I have a spark setup on 3 machines using a tar file. I don’t have any pre-configuration, I edited the slaves file and started working with wizards and workers. I can see sparkUI on port 8080. Now I want to run a simple python script on a spark cluster.
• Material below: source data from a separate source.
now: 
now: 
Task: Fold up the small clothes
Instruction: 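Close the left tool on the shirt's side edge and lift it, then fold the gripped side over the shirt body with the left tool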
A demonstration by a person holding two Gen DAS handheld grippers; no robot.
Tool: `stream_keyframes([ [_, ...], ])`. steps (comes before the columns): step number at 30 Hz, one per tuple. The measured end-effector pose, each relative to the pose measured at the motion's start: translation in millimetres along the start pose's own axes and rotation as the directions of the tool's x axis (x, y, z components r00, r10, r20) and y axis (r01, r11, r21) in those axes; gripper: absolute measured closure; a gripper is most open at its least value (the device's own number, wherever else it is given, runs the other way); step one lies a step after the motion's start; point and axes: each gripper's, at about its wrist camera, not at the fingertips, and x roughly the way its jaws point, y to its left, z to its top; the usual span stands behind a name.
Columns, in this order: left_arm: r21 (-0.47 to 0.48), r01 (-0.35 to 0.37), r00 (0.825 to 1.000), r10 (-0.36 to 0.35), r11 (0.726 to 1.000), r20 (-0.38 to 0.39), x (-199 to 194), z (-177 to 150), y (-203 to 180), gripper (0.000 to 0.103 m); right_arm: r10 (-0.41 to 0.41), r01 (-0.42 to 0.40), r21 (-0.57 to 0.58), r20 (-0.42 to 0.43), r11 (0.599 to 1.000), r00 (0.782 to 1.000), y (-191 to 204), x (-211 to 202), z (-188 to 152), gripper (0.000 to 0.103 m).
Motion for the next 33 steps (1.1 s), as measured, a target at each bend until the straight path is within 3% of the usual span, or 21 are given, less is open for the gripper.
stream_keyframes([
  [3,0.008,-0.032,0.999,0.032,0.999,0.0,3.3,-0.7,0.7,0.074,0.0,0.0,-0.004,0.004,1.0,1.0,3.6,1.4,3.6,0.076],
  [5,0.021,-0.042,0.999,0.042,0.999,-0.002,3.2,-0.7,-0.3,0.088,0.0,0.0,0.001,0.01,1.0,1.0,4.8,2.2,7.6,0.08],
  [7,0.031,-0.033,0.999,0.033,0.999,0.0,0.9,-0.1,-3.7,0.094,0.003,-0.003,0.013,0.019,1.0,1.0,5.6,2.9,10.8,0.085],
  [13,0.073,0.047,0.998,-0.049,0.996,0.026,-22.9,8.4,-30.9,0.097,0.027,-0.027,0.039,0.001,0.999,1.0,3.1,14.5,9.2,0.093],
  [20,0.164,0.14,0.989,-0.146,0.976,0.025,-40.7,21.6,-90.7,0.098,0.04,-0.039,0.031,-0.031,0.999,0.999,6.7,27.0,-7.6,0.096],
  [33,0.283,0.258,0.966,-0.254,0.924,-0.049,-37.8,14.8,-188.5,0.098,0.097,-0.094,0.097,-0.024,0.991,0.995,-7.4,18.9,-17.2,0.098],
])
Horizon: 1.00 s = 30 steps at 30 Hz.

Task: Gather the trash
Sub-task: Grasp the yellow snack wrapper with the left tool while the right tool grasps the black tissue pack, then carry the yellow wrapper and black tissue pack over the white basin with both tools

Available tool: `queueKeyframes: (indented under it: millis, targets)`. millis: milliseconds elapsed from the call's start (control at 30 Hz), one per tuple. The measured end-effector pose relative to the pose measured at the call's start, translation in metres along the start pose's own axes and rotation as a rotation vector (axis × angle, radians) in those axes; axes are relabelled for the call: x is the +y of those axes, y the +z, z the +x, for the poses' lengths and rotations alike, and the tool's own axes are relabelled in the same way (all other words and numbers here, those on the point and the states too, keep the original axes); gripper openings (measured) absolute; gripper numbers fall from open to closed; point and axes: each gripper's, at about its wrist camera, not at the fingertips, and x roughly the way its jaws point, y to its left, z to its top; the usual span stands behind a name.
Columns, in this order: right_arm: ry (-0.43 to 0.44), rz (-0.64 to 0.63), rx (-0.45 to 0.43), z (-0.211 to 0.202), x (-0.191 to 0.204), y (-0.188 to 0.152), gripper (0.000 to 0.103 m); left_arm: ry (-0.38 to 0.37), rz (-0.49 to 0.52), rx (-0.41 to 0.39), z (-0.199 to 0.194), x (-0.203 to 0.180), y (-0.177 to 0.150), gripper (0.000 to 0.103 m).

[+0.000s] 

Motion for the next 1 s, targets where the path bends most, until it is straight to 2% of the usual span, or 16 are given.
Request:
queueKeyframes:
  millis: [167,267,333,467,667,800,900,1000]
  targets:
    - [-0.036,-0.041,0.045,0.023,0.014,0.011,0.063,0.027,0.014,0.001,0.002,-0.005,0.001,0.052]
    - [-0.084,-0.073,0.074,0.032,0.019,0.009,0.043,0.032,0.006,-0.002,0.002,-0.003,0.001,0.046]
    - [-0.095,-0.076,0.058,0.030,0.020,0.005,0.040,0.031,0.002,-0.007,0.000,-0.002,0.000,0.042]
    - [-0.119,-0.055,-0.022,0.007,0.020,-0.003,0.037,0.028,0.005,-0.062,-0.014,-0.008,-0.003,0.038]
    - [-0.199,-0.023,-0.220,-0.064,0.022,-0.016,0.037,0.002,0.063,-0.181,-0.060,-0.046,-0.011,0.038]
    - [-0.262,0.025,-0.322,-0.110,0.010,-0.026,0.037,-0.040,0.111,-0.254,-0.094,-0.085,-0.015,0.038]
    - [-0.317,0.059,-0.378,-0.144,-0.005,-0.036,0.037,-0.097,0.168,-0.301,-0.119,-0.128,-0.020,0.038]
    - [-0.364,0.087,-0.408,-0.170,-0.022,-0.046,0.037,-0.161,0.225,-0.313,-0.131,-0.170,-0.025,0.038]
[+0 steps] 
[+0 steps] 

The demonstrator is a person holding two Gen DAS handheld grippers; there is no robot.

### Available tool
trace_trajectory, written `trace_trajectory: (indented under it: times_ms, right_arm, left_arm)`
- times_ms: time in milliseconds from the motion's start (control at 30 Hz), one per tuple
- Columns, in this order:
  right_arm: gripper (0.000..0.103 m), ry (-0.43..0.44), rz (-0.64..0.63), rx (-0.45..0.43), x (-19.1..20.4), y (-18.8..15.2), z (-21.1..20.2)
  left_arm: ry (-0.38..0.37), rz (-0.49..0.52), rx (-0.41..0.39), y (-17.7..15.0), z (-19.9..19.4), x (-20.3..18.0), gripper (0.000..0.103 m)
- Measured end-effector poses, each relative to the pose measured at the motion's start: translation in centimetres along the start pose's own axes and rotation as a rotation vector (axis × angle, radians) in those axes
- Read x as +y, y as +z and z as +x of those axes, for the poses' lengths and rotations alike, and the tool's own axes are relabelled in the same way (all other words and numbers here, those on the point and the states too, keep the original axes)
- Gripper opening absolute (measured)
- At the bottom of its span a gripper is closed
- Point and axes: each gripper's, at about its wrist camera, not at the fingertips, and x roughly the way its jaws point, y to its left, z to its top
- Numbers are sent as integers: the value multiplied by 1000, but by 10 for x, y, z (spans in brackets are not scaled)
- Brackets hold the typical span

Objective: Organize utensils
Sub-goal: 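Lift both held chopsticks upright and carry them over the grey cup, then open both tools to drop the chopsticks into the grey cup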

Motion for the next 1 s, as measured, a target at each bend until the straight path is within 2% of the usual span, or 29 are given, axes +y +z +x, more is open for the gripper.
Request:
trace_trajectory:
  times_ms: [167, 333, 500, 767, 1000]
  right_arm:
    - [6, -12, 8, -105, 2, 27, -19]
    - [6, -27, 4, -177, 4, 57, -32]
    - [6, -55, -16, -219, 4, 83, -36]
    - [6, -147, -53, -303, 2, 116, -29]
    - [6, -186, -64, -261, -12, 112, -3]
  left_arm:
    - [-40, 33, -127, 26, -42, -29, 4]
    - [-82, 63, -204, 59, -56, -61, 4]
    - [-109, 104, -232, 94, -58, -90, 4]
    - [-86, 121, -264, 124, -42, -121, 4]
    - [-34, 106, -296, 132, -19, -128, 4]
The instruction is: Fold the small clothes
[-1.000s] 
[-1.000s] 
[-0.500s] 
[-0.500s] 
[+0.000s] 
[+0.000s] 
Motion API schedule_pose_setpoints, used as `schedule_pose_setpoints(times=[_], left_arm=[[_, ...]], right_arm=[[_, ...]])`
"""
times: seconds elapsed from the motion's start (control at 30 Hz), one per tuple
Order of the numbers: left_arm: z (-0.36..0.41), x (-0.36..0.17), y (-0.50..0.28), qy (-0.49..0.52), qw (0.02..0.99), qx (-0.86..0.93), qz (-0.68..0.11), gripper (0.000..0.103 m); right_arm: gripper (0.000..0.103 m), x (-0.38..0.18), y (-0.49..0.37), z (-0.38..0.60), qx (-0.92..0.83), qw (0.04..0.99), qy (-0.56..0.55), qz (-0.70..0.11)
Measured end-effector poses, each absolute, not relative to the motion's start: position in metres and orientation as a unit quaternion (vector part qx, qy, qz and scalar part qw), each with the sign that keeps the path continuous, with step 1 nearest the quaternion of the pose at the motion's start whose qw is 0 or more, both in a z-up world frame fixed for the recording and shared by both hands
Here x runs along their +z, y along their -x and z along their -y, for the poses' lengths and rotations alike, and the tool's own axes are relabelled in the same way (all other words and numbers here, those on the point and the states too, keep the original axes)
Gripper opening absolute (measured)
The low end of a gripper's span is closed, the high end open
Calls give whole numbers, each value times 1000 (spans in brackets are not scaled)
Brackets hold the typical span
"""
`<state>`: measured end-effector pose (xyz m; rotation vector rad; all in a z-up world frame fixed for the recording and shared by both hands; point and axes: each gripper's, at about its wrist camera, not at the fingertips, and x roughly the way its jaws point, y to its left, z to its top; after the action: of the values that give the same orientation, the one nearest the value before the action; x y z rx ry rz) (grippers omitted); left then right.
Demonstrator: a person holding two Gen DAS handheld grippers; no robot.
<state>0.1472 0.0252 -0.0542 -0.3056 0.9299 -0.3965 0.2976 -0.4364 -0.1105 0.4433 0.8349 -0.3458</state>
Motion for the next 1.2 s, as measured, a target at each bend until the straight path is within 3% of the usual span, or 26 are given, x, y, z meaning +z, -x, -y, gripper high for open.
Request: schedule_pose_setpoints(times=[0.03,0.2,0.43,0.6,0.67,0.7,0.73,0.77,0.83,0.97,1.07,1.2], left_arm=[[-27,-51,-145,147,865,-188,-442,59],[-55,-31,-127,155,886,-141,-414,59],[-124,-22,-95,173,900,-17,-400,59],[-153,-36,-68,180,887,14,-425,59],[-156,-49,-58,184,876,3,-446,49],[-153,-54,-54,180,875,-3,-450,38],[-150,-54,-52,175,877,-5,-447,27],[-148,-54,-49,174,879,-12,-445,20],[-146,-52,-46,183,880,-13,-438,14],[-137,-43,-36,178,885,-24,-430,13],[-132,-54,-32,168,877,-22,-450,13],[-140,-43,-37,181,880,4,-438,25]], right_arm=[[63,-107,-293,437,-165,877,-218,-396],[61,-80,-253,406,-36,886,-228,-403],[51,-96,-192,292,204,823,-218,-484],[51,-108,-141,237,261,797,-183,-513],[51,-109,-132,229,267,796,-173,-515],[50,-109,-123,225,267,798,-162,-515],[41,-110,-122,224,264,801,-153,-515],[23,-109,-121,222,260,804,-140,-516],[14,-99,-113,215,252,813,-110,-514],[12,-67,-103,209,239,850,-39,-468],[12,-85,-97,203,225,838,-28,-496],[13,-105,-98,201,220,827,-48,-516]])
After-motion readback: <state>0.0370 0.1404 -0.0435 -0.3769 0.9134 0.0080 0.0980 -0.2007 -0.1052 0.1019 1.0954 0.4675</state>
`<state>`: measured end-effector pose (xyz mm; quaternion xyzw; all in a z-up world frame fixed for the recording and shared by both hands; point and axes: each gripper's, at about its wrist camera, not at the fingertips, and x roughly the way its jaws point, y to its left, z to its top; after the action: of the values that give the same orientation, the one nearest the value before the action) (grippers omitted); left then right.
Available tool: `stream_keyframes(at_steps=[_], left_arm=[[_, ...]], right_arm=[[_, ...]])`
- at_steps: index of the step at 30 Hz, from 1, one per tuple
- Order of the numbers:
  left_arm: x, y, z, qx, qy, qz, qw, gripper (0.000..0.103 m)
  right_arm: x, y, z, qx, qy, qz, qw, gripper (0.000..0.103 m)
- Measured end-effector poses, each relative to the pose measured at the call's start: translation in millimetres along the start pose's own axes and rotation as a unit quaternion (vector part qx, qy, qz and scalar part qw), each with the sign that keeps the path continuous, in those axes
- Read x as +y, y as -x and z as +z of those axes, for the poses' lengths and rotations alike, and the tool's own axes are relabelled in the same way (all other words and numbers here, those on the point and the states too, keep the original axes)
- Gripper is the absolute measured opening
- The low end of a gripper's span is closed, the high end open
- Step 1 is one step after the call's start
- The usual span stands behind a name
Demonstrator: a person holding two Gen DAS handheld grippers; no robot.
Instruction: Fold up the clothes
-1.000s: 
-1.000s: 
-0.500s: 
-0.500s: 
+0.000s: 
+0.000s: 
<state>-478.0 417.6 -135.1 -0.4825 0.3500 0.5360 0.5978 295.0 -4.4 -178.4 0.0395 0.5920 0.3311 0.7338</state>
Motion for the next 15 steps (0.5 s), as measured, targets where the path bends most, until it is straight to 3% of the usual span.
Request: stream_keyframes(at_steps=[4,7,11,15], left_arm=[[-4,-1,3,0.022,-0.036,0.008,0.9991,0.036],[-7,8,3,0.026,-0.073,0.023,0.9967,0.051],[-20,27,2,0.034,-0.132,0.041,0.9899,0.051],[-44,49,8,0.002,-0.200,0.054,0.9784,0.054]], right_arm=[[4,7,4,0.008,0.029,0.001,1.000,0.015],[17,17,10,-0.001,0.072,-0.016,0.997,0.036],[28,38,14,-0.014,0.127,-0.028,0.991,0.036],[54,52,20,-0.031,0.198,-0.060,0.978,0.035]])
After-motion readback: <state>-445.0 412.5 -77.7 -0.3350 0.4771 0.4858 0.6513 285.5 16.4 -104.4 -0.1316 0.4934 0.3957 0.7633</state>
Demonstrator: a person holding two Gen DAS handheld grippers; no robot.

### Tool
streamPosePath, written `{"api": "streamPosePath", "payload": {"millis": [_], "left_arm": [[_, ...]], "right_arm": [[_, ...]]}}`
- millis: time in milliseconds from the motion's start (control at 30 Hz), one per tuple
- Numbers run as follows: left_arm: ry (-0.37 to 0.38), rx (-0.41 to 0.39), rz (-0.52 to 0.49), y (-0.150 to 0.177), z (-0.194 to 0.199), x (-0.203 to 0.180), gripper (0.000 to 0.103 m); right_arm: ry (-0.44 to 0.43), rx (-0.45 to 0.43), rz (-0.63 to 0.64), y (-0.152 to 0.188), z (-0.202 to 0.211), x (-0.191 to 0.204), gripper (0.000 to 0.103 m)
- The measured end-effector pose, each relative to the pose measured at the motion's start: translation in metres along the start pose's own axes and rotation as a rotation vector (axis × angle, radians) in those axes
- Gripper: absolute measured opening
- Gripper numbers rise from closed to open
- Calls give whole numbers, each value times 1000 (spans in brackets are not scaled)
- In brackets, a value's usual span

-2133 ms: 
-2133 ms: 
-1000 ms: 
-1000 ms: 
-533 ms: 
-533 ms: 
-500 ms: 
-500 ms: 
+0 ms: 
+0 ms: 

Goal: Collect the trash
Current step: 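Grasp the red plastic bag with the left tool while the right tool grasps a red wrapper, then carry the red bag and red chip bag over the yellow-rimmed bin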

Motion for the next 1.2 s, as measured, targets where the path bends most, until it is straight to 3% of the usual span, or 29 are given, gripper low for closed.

import sys from random import random from operator import add from pyspark import SparkContext if __name__ == "__main__": """ Usage: pi [partitions] """ sc = SparkContext(appName="PythonPi") partitions = int(sys.argv[1]) if len(sys.argv) > 1 else 2 n = 100000 * partitions def f(_): x = random() * 2 - 1 y = random() * 2 - 1 return 1 if x ** 2 + y ** 2 < 1 else 0 count = sc.parallelize(xrange(1, n + 1), partitions).map(f).reduce(add) print "Pi is roughly %f" % (4.0 * count / n) sc.stop() 

I run this command

spark-submit --master spark: // IP: 7077 pi.py 1

But getting the following error

 14/12/22 18:31:23 INFO scheduler.TaskSchedulerImpl: Adding task set 0.0 with 1 tasks 14/12/22 18:31:38 WARN scheduler.TaskSchedulerImpl: Initial job has not accepted any resources; check your cluster UI to ensure that workers are registered and have sufficient memory 14/12/22 18:31:43 INFO client.AppClient$ClientActor: Connecting to master spark://10.77.36.243:7077... 14/12/22 18:31:53 WARN scheduler.TaskSchedulerImpl: Initial job has not accepted any resources; check your cluster UI to ensure that workers are registered and have sufficient memory 14/12/22 18:32:03 INFO client.AppClient$ClientActor: Connecting to master spark://10.77.36.243:7077... 14/12/22 18:32:08 WARN scheduler.TaskSchedulerImpl: Initial job has not accepted any resources; check your cluster UI to ensure that workers are registered and have sufficient memory 14/12/22 18:32:23 ERROR cluster.SparkDeploySchedulerBackend: Application has been killed. Reason: All masters are unresponsive! Giving up. 14/12/22 18:32:23 INFO scheduler.TaskSchedulerImpl: Removed TaskSet 0.0, whose tasks have all completed, from pool 14/12/22 18:32:23 INFO scheduler.TaskSchedulerImpl: Cancelling stage 0 14/12/22 18:32:23 INFO scheduler.DAGScheduler: Failed to run reduce at /opt/pi.py:21 Traceback (most recent call last): File "/opt/pi.py", line 21, in <module> count = sc.parallelize(xrange(1, n + 1), partitions).map(f).reduce(add) File "/usr/local/spark/python/pyspark/rdd.py", line 759, in reduce vals = self.mapPartitions(func).collect() File "/usr/local/spark/python/pyspark/rdd.py", line 723, in collect bytesInJava = self._jrdd.collect().iterator() File "/usr/local/spark/python/lib/py4j-0.8.2.1-src.zip/py4j/java_gateway.py", line 538, in __call__ File "/usr/local/spark/python/lib/py4j-0.8.2.1-src.zip/py4j/protocol.py", line 300, in get_return_value py4j.protocol.Py4JJavaError: An error occurred while calling o26.collect. : org.apache.spark.SparkException: Job aborted due to stage failure: All masters are unresponsive! Giving up. at org.apache.spark.scheduler.DAGScheduler.org$apache$spark$scheduler$DAGScheduler$$failJobAndIndependentStages(DAGScheduler.scala:1185) at org.apache.spark.scheduler.DAGScheduler$$anonfun$abortStage$1.apply(DAGScheduler.scala:1174) at org.apache.spark.scheduler.DAGScheduler$$anonfun$abortStage$1.apply(DAGScheduler.scala:1173) at scala.collection.mutable.ResizableArray$class.foreach(ResizableArray.scala:59) at scala.collection.mutable.ArrayBuffer.foreach(ArrayBuffer.scala:47) 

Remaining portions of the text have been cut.